*TASK BRIEF:* Please reproduce the whole listing without altering anything.

*SOURCE DATA:*
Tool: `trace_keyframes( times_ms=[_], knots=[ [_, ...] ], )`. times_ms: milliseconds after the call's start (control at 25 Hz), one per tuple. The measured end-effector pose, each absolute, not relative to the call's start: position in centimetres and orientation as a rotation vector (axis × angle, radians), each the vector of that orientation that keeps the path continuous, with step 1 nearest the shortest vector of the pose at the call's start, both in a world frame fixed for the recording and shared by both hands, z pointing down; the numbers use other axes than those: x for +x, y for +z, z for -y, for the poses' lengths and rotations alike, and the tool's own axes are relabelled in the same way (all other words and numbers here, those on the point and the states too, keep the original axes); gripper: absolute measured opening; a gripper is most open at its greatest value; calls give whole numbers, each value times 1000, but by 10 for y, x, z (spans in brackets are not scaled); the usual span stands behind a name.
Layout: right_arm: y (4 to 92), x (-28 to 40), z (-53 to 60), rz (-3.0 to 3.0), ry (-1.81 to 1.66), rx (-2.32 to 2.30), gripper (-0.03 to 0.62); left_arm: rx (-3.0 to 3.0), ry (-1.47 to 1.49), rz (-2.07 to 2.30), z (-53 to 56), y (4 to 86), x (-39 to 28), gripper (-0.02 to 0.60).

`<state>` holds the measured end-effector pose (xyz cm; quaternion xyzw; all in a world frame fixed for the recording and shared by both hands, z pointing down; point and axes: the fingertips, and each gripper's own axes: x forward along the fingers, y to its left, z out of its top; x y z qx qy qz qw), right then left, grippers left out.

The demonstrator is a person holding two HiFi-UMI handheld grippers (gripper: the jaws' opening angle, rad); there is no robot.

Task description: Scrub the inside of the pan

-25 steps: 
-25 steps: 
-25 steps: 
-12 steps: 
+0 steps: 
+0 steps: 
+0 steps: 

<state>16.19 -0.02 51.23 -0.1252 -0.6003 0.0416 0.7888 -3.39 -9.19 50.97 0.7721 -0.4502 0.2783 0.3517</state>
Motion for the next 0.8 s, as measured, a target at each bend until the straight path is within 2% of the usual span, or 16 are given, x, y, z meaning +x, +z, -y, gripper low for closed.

*RESULT OF THE TASK:*
Tool: `trace_keyframes( times_ms=[_], knots=[ [_, ...] ], )`. times_ms: milliseconds after the call's start (control at 25 Hz), one per tuple. The measured end-effector pose, each absolute, not relative to the call's start: position in centimetres and orientation as a rotation vector (axis × angle, radians), each the vector of that orientation that keeps the path continuous, with step 1 nearest the shortest vector of the pose at the call's start, both in a world frame fixed for the recording and shared by both hands, z pointing down; the numbers use other axes than those: x for +x, y for +z, z for -y, for the poses' lengths and rotations alike, and the tool's own axes are relabelled in the same way (all other words and numbers here, those on the point and the states too, keep the original axes); gripper: absolute measured opening; a gripper is most open at its greatest value; calls give whole numbers, each value times 1000, but by 10 for y, x, z (spans in brackets are not scaled); the usual span stands behind a name.
Layout: right_arm: y (4 to 92), x (-28 to 40), z (-53 to 60), rz (-3.0 to 3.0), ry (-1.81 to 1.66), rx (-2.32 to 2.30), gripper (-0.03 to 0.62); left_arm: rx (-3.0 to 3.0), ry (-1.47 to 1.49), rz (-2.07 to 2.30), z (-53 to 56), y (4 to 86), x (-39 to 28), gripper (-0.02 to 0.60).

`<state>` holds the measured end-effector pose (xyz cm; quaternion xyzw; all in a world frame fixed for the recording and shared by both hands, z pointing down; point and axes: the fingertips, and each gripper's own axes: x forward along the fingers, y to its left, z out of its top; x y z qx qy qz qw), right then left, grippers left out.

The demonstrator is a person holding two HiFi-UMI handheld grippers (gripper: the jaws' opening angle, rad); there is no robot.

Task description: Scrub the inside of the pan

-25 steps: 
-25 steps: 
-25 steps: 
-12 steps: 
+0 steps: 
+0 steps: 
+0 steps: 

<state>16.19 -0.02 51.23 -0.1252 -0.6003 0.0416 0.7888 -3.39 -9.19 50.97 0.7721 -0.4502 0.2783 0.3517</state>
Motion for the next 0.8 s, as measured, a target at each bend until the straight path is within 2% of the usual span, or 16 are given, x, y, z meaning +x, +z, -y, gripper low for closed.

The exercise is finished.